→ TASK DETAILS
Output, without alteration, the first line of the entries and each line after it, stopping with the line that contains "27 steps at".

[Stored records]

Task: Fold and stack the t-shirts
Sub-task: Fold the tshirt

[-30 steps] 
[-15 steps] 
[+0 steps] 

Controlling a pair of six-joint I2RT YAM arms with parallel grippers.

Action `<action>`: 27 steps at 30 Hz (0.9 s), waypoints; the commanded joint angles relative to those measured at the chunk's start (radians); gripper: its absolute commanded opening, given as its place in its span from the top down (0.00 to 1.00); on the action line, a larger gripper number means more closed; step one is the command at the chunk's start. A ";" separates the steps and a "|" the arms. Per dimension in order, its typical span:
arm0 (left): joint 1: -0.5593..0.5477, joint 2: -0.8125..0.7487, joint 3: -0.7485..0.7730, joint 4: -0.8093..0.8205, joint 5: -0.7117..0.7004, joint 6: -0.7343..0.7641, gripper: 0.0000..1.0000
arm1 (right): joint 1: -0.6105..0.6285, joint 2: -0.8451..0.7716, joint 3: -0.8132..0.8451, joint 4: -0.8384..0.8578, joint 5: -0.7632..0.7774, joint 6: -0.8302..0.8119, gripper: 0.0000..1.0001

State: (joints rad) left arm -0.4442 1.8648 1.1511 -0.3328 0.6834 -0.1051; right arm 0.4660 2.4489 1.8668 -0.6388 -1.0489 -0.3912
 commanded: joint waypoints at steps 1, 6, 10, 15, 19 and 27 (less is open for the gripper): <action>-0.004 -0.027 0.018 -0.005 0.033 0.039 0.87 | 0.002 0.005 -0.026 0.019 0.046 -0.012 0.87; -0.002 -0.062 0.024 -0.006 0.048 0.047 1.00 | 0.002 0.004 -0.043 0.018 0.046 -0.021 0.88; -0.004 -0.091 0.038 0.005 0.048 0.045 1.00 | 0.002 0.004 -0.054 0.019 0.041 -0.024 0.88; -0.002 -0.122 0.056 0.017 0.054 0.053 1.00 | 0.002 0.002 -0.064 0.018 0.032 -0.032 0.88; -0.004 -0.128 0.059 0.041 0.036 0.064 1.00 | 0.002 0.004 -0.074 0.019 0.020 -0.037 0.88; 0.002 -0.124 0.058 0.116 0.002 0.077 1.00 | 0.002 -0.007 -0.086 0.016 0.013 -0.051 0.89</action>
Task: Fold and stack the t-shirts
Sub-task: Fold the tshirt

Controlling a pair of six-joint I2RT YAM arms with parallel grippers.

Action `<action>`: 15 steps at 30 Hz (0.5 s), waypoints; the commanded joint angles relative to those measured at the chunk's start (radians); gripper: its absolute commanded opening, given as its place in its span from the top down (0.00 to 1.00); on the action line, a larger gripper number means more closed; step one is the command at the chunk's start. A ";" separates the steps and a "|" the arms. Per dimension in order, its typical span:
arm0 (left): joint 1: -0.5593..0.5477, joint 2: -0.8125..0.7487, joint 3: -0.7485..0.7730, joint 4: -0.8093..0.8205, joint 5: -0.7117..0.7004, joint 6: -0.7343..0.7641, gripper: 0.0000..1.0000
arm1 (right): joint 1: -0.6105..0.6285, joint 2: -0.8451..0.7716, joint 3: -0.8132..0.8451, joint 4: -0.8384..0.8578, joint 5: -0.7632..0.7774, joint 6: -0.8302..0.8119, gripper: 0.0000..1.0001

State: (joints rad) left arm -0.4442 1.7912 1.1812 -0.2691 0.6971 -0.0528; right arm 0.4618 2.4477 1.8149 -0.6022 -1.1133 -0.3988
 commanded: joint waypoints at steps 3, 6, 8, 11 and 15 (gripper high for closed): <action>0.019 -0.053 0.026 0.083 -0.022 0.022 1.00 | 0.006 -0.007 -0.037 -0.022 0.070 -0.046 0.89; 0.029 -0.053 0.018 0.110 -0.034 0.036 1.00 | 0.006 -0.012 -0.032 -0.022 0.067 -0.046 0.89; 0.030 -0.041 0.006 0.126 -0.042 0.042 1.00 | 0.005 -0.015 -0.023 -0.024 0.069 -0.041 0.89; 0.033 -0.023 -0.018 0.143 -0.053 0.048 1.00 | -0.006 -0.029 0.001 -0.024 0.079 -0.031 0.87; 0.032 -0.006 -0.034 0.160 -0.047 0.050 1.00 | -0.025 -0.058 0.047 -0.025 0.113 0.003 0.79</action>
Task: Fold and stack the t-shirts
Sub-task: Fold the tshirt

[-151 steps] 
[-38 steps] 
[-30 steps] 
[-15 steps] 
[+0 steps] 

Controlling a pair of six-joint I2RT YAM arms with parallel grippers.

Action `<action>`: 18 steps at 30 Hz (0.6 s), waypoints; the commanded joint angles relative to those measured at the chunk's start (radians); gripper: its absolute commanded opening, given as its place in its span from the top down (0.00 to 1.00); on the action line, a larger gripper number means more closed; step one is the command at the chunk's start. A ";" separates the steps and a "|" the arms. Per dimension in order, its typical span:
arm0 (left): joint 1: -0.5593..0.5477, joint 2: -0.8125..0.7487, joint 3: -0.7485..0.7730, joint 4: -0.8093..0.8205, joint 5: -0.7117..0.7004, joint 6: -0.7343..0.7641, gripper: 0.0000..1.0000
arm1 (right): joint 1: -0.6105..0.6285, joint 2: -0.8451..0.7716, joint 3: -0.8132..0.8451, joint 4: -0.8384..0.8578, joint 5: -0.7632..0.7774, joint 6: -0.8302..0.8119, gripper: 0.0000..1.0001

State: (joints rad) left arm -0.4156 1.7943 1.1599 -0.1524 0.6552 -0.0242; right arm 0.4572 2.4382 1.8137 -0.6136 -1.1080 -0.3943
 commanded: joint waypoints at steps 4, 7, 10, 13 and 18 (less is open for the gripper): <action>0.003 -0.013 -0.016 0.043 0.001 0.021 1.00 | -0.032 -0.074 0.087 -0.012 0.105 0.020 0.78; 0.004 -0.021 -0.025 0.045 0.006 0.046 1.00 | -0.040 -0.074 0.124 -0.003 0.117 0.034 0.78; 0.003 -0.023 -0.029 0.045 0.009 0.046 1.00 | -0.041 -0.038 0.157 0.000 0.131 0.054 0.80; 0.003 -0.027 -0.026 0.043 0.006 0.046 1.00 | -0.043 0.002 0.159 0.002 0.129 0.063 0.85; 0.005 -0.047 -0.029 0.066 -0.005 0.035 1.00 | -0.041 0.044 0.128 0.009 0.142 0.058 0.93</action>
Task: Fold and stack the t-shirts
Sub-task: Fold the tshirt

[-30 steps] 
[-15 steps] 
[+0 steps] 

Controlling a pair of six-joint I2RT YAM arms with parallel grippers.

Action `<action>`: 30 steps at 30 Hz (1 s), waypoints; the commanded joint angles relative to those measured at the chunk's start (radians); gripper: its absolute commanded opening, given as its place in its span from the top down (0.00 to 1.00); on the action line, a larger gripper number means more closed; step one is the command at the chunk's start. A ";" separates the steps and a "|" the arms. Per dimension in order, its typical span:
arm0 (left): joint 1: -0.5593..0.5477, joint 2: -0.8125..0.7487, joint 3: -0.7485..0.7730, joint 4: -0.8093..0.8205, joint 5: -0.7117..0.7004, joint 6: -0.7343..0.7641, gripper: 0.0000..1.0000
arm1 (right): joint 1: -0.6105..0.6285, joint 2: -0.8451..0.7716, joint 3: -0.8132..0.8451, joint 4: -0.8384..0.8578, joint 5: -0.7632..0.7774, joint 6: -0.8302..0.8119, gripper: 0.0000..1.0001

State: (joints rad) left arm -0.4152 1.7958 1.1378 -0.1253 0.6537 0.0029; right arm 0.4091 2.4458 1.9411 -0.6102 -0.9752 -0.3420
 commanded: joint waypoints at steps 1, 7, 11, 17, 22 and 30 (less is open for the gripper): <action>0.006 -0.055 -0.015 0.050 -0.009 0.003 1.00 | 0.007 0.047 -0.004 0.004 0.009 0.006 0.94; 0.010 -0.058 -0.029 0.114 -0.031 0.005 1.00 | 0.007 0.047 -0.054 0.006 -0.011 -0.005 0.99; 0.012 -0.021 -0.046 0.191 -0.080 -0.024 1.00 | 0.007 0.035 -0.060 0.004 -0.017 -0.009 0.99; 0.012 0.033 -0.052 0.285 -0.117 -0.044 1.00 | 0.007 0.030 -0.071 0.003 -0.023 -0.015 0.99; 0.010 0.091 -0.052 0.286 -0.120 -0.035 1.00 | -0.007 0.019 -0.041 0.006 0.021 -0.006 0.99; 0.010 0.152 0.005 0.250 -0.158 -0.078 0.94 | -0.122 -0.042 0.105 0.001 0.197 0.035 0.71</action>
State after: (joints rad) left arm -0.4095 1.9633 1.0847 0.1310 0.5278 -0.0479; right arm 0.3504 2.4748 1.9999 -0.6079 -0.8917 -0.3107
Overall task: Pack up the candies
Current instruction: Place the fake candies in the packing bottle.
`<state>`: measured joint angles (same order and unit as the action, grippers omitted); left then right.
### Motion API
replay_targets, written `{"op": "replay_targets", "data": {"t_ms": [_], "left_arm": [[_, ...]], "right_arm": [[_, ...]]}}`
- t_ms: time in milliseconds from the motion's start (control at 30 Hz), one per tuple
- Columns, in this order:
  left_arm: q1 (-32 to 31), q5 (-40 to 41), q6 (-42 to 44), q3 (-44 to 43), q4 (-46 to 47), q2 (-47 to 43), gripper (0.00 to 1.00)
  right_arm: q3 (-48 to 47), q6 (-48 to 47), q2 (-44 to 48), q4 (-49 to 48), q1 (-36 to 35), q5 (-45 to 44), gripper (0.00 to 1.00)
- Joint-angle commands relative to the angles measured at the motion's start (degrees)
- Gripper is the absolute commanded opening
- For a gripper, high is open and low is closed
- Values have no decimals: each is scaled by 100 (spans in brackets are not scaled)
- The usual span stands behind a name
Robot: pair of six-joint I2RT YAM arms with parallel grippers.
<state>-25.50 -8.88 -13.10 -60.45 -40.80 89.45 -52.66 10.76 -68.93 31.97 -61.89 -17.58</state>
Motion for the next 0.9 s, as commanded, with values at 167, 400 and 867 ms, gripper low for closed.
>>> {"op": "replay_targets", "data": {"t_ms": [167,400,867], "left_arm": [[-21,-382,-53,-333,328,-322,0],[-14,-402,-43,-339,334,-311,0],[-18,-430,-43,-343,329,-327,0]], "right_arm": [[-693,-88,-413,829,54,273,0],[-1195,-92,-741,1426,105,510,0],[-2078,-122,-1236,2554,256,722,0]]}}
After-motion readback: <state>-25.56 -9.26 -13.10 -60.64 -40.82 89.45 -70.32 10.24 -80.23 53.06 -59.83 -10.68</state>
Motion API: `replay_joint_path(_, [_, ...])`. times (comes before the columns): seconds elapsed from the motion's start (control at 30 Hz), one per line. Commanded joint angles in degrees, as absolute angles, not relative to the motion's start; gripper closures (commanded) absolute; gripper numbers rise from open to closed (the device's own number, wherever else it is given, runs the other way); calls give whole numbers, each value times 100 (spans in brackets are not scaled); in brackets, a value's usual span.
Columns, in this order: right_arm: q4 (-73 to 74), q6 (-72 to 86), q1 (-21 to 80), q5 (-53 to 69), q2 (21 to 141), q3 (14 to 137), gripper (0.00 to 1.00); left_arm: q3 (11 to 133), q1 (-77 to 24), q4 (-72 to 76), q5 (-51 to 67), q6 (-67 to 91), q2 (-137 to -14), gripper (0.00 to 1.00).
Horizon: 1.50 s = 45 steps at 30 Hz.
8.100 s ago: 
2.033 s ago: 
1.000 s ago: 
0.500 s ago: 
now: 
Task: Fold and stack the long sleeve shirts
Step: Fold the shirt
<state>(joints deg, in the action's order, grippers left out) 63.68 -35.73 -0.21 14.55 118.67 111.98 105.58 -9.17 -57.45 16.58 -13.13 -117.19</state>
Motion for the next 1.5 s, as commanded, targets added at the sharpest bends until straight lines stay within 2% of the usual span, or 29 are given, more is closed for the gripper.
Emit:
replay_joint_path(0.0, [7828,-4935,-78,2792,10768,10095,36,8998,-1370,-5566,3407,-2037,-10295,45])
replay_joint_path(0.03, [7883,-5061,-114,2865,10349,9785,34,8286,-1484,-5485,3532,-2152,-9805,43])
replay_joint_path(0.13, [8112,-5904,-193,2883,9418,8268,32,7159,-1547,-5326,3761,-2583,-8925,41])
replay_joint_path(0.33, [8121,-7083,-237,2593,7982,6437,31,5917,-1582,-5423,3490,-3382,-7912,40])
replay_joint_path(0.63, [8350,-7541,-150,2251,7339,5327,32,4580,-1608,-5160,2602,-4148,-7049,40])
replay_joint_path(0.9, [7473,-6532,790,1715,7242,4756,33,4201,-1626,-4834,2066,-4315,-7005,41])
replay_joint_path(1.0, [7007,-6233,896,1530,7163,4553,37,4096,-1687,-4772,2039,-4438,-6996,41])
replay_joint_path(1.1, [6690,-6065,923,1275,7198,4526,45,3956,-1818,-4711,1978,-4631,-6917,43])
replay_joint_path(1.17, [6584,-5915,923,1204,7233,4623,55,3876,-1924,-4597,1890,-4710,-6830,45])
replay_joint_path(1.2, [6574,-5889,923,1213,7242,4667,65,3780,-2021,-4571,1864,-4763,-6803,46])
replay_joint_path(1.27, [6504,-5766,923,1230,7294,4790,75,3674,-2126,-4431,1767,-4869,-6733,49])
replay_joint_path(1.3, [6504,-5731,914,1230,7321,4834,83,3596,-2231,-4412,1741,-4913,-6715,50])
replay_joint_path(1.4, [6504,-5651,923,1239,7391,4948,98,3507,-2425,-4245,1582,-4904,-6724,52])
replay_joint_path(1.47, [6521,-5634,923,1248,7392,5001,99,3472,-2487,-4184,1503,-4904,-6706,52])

→ TASK RESULT
Task: Fold and stack the t-shirts
Sub-task: Fold the tshirt

[-30 steps] 
[-15 steps] 
[+0 steps] 

Controlling a pair of six-joint I2RT YAM arms with parallel grippers.

Action `<action>`: 27 steps at 30 Hz (0.9 s), waypoints; the commanded joint angles relative to those measured at the chunk's start (radians); gripper: its absolute commanded opening, given as its place in its span from the top down (0.00 to 1.00); on the action line, a larger gripper number means more closed; step one is the command at the chunk's start. A ";" separates the steps and a "|" the arms. Per dimension in order, its typical span:

There's no more to the output.